Во второй серии экспериментов (180 животных) проводили исследование показателей гомеостаза (масса печени, биохимические тесты и оценка системы гемостаза) и морфологии печени под воздействием ксенотрансплантации ККП (основная группа) и введение физ. раствора (КГ1) и питательной среды (КГ2) - табл.2.2.
Таблица 2.2
Распределение животных на группы во второй серии экспериментов (исследование показателей гомеостаза в условиях корригированного ОТП)
Номер группы |
Характер воздействия |
Количество животных |
1 (основная) |
Подкожная инъекция 2х106 криоконсервированной ККП в 1 мл взвеси |
60 |
2 (КГ 1) |
Подкожная инъекция 1 мл физиологического раствора |
80 |
3 (КГ 2) |
Подкожная инъекция 1 мл питательной среды |
40 |
Всего: |
180 |
|
Выживших животных каждой группы выводили из эксперимента на 2,4 сутки (по 6 крыс в каждой группе), 5 сутки (в группах 2 и 3) и 6 сутки (в группе 1). Проводили забор крови для оценки выбранных биохимических показателей и системы гемостаза, проводили аутопсию, взвешивали печень, ее ткань подготавливали для последующего патоморфологического исследования. Кроме того, у крыс 1 группы иссекали ткани в зоне инъекции культуры клеток печени для патоморфологического исследования.

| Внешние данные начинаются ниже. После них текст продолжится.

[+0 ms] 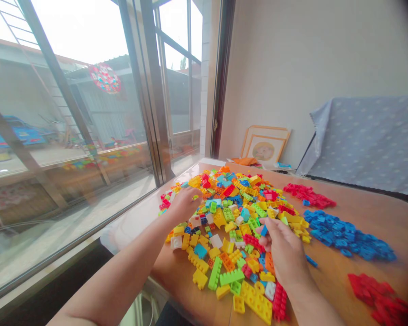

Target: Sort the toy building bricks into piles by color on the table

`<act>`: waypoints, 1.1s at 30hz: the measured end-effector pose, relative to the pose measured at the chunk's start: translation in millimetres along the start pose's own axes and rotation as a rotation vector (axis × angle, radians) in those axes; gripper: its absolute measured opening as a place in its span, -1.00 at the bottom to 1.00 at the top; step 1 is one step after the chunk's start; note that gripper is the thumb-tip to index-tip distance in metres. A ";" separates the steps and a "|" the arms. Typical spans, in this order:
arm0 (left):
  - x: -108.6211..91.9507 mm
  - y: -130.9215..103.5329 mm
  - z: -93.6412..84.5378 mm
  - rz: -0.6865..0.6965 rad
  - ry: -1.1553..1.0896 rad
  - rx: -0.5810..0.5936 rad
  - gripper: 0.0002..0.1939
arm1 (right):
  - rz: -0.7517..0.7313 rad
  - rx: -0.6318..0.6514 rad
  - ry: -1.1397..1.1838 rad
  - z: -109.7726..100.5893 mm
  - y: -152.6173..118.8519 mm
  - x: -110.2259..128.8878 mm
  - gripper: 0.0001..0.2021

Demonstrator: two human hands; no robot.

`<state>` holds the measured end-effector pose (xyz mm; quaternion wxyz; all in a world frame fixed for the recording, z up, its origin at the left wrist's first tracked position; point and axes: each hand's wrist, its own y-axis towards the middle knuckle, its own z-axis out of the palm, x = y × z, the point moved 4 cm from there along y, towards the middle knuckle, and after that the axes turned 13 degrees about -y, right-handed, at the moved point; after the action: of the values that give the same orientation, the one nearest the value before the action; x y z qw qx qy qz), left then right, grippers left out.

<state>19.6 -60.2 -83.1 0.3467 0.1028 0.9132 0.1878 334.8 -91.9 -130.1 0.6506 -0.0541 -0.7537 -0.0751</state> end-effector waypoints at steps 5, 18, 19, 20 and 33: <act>59.1 3.1 -37.8 -0.331 0.387 -0.088 -0.71 | 0.014 0.013 -0.028 2.4 -0.8 0.8 -0.51; 84.9 11.4 -32.8 -0.422 0.519 0.024 -0.78 | 0.014 0.002 -0.003 2.6 -0.3 1.0 -0.53; 84.3 13.1 -32.5 -0.414 0.523 0.031 -0.79 | 0.014 0.001 0.001 2.6 -0.1 1.0 -0.53; 83.3 14.7 -32.4 -0.405 0.525 0.039 -0.80 | 0.013 -0.002 0.005 2.5 0.0 1.1 -0.53; -32.5 -5.0 5.7 -0.041 0.154 0.154 -0.77 | 0.253 0.364 0.368 17.2 -6.8 -2.4 -0.68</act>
<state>47.2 -73.5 -69.7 0.2703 0.0957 0.9508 0.1175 317.2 -95.3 -135.3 0.7797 -0.0153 -0.6113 0.1347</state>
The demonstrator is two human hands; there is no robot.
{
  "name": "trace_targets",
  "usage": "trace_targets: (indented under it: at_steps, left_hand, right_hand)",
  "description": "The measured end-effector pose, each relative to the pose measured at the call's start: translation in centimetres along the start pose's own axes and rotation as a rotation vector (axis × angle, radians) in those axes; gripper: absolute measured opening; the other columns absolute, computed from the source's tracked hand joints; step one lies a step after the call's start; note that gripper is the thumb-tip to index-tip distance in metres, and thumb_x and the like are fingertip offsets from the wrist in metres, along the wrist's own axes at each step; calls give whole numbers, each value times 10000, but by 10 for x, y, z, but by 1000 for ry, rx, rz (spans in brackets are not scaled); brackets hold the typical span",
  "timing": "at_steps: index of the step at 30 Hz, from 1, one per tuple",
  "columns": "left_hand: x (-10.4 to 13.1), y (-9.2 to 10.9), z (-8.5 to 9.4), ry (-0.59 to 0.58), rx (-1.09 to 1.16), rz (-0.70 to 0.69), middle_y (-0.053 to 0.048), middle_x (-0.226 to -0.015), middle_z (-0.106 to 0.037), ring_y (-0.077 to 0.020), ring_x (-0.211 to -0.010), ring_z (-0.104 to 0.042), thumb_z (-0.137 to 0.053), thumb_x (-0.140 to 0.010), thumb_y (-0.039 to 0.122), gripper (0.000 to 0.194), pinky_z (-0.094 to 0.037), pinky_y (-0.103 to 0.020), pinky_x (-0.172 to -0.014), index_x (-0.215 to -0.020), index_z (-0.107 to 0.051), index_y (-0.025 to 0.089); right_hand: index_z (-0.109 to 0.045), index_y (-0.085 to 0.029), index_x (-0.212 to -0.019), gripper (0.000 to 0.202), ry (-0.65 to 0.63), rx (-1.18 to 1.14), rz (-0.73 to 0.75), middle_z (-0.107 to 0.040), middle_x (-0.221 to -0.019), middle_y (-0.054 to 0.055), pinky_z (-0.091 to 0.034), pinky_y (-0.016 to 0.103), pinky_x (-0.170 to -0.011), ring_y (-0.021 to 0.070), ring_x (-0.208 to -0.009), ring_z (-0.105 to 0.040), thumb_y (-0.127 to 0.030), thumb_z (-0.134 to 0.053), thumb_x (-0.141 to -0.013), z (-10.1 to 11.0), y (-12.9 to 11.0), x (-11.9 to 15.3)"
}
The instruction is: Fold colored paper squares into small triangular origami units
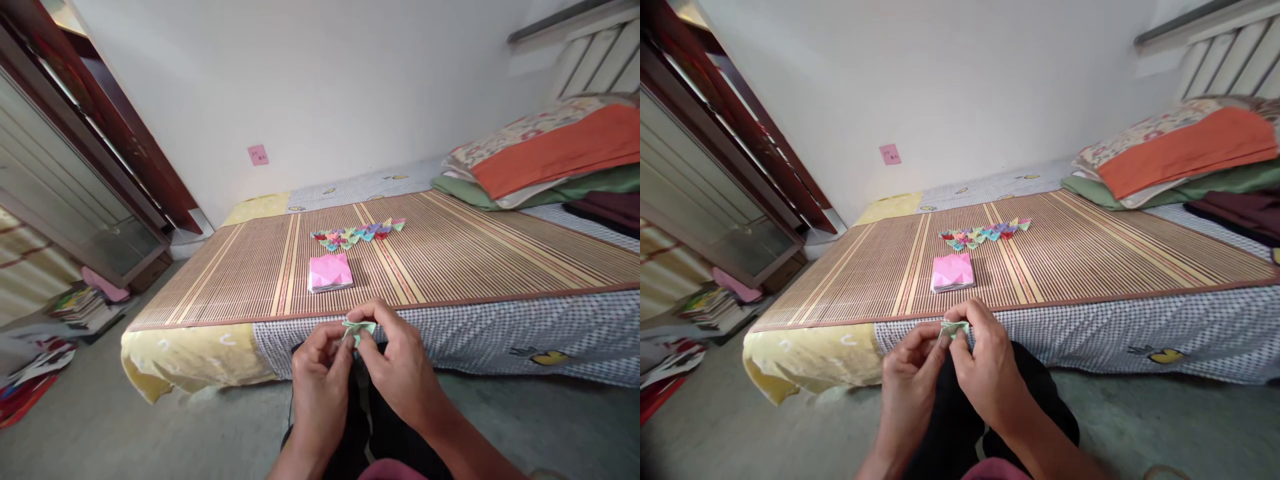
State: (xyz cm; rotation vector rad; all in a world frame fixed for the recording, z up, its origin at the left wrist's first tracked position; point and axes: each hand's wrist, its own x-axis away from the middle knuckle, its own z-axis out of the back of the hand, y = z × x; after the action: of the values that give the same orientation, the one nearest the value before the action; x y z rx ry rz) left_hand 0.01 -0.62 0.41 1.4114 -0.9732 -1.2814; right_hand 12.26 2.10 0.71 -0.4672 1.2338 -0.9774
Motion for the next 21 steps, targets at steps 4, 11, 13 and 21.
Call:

2.2. Характеристика методов исследования
2.2.1.Моделирование острого токсического повреждения печени
Исследования проводили в лаборатории экспериментальной хирургии института хирургии ВСНЦ СО РАМН (дир. – профессор Е.Г. Григорьев). Животных содержали в условиях вивария при свободном доступе к пище и воде на рационе питания, соответствующем нормативам ГОСТа «Содержание экспериментальных животных в питомниках НИИ», 1978 года.
Моделирование острого токсического повреждения печени выполняли путем подкожного введения ЧХУ чистого для анализов (ЧДА) из расчета 0,5 мл\100г массы животного по А. Фишеру (1961) [68].
2.2.2.Приготовление препаратов для ксенотрансплантации
Фетальную ткань плаценты выделяли в лаборатории биологически активных веществ ИМК "Клиника" (дир.- доктор мед. наук Рунович А.А.). Методику выделения и культивирования эмбриональных клеток печени разрабатывали в лаборатории биологически активных веществ ИМК "Клиника" и в отделе трансплантационных методов лечения ВСНЦ СО РАМН (под руководством профессора Морозова Ю.И.).